EXERCISE DETAILS »
Scan the material below for lines with the word "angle" and report how many there are, with nothing added.

EXERCISE MATERIAL »

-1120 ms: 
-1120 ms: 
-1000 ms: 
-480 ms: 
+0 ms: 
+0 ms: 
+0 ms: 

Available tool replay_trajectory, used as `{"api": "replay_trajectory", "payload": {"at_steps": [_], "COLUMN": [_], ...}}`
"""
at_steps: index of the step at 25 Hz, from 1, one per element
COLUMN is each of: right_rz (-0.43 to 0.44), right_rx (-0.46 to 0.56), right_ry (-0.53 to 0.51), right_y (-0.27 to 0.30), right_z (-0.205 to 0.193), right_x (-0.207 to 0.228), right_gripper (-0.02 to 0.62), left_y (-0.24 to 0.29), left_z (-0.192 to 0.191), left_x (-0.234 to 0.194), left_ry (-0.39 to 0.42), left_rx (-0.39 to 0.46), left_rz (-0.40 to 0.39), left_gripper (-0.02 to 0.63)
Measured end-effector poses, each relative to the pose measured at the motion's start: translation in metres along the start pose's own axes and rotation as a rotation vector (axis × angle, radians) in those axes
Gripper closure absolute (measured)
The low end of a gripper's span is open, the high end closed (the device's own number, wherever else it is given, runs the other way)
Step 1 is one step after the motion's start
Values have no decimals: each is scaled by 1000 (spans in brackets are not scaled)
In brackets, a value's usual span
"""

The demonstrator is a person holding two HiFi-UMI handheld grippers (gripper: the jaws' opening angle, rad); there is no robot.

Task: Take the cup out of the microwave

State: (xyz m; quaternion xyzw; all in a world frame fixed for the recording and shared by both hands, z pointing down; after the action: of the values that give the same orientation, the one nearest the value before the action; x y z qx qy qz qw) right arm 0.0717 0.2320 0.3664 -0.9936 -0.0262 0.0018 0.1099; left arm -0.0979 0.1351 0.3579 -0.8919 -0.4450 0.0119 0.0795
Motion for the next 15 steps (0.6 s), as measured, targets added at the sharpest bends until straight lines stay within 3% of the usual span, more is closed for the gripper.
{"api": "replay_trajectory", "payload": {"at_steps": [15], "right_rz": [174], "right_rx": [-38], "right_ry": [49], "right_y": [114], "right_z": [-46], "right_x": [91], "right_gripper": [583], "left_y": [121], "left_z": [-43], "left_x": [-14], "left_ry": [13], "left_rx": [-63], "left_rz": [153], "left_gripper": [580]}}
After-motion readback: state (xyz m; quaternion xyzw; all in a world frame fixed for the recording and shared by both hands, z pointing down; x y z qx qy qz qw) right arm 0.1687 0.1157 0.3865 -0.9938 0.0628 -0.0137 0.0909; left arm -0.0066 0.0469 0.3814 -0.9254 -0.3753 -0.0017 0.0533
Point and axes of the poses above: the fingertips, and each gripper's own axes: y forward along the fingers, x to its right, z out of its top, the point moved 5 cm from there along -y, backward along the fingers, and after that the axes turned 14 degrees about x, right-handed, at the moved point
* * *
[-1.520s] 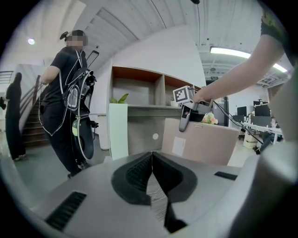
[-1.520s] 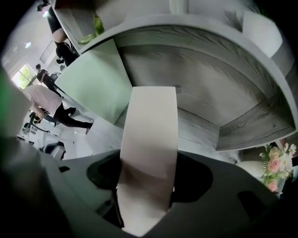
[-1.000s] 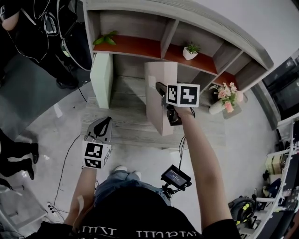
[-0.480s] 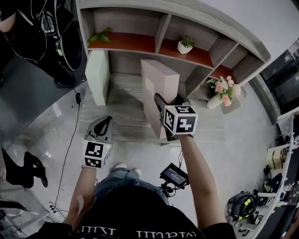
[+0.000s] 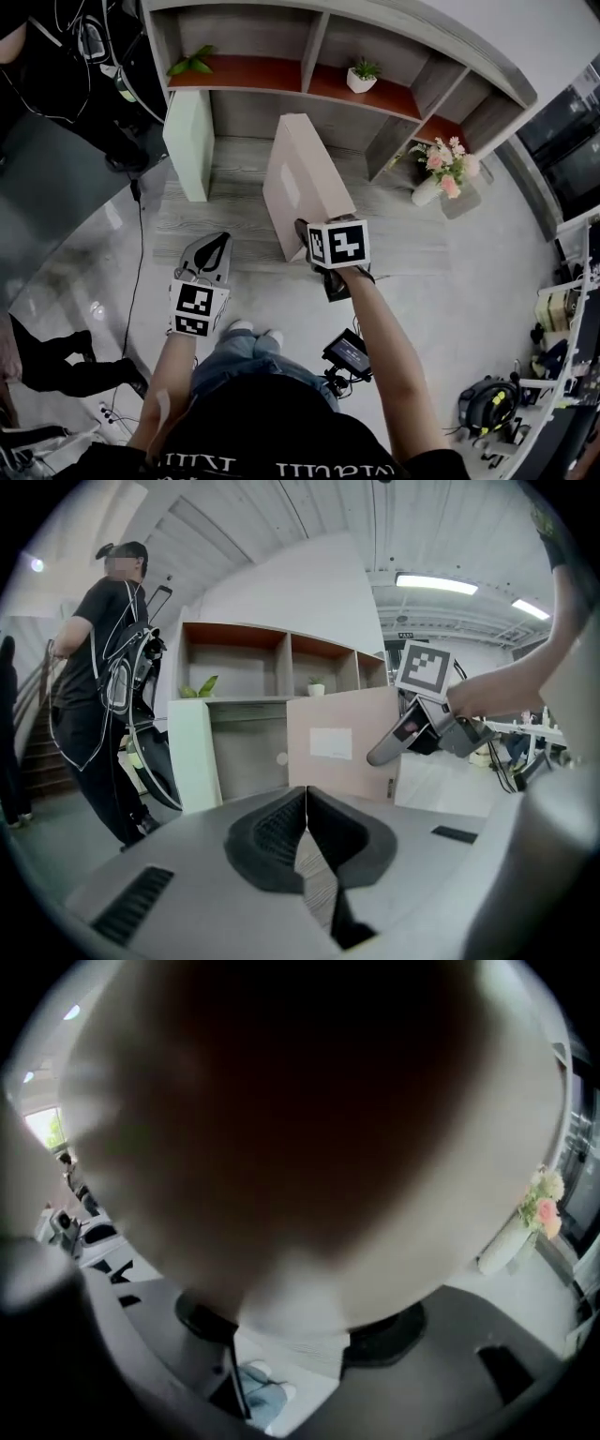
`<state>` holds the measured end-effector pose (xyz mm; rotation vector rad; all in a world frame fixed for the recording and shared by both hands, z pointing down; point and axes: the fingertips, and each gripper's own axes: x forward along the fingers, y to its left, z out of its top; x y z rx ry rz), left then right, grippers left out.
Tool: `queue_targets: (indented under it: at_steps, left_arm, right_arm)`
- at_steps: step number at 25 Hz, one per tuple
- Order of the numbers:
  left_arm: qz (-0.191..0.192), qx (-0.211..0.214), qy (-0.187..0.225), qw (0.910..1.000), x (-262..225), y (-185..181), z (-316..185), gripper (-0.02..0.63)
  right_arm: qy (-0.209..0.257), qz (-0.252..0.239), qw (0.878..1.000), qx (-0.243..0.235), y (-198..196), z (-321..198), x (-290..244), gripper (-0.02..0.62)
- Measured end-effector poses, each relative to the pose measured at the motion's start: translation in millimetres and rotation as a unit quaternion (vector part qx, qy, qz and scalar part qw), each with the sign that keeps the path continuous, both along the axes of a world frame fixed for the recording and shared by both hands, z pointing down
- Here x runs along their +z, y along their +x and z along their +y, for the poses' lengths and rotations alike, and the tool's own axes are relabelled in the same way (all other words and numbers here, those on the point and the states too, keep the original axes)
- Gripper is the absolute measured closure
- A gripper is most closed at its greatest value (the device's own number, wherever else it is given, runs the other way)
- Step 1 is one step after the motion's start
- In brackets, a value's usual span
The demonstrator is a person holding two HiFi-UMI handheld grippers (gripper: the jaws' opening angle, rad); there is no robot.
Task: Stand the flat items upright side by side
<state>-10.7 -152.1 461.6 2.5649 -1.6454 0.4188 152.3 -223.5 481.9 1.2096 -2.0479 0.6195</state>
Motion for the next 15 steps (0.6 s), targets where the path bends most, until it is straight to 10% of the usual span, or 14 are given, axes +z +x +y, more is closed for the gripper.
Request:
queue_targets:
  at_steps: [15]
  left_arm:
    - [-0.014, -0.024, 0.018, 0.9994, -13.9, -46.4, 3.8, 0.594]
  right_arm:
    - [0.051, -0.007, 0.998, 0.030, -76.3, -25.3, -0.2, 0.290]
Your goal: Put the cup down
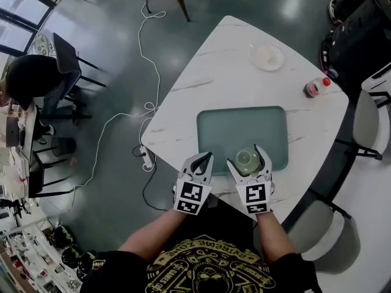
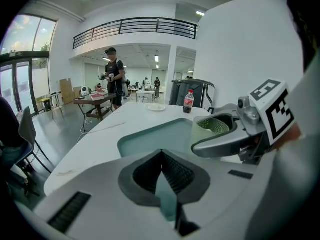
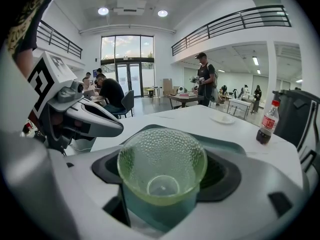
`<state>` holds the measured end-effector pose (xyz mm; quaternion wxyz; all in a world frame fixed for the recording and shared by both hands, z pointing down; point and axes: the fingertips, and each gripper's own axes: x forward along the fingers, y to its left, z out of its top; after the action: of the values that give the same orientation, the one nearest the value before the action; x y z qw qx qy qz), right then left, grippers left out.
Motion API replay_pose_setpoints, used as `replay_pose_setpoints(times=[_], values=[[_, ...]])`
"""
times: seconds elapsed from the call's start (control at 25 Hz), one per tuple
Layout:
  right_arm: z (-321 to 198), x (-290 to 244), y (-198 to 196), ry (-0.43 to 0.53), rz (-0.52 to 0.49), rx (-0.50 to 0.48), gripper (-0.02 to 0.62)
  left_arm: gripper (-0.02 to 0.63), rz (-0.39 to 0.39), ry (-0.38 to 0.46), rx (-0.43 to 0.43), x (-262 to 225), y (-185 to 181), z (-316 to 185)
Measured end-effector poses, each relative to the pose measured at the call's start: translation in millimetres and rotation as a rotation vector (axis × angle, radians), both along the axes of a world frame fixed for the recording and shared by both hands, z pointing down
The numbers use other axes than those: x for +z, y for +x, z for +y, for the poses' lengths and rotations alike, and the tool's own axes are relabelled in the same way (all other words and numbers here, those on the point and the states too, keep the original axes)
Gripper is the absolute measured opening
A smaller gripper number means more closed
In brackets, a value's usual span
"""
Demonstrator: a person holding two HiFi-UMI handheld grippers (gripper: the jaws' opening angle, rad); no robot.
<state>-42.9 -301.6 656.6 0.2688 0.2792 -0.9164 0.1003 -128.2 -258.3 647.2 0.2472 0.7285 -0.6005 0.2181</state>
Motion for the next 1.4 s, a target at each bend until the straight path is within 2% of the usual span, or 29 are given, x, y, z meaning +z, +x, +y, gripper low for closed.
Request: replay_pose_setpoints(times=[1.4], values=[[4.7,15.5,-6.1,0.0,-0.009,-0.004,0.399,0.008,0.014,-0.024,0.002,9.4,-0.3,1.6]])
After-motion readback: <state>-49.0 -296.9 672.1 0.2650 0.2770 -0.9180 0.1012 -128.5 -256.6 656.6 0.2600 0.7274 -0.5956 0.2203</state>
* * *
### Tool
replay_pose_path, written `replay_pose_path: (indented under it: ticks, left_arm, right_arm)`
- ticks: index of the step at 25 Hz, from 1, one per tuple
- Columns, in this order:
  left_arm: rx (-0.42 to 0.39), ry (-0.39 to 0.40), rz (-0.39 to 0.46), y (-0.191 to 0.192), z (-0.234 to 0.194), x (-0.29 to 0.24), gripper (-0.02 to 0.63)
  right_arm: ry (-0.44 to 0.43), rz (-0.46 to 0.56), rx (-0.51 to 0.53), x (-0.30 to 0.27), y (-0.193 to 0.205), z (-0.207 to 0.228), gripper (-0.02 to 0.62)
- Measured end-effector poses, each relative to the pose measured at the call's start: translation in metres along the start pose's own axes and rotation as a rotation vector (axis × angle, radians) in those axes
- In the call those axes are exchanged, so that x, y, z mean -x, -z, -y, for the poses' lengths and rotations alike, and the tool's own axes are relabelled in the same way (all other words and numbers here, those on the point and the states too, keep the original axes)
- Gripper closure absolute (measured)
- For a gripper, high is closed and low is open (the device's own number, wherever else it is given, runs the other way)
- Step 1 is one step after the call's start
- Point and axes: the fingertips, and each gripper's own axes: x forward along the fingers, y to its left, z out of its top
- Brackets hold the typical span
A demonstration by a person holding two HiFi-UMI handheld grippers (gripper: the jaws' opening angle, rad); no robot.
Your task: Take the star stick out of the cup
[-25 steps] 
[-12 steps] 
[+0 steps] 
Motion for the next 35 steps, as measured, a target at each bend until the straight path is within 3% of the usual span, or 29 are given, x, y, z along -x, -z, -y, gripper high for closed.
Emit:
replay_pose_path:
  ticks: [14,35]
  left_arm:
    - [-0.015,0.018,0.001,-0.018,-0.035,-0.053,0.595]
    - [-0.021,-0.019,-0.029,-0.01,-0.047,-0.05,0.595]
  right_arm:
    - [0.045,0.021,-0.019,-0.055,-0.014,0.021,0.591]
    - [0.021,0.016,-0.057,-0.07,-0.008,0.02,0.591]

TASK SOLUTION »
7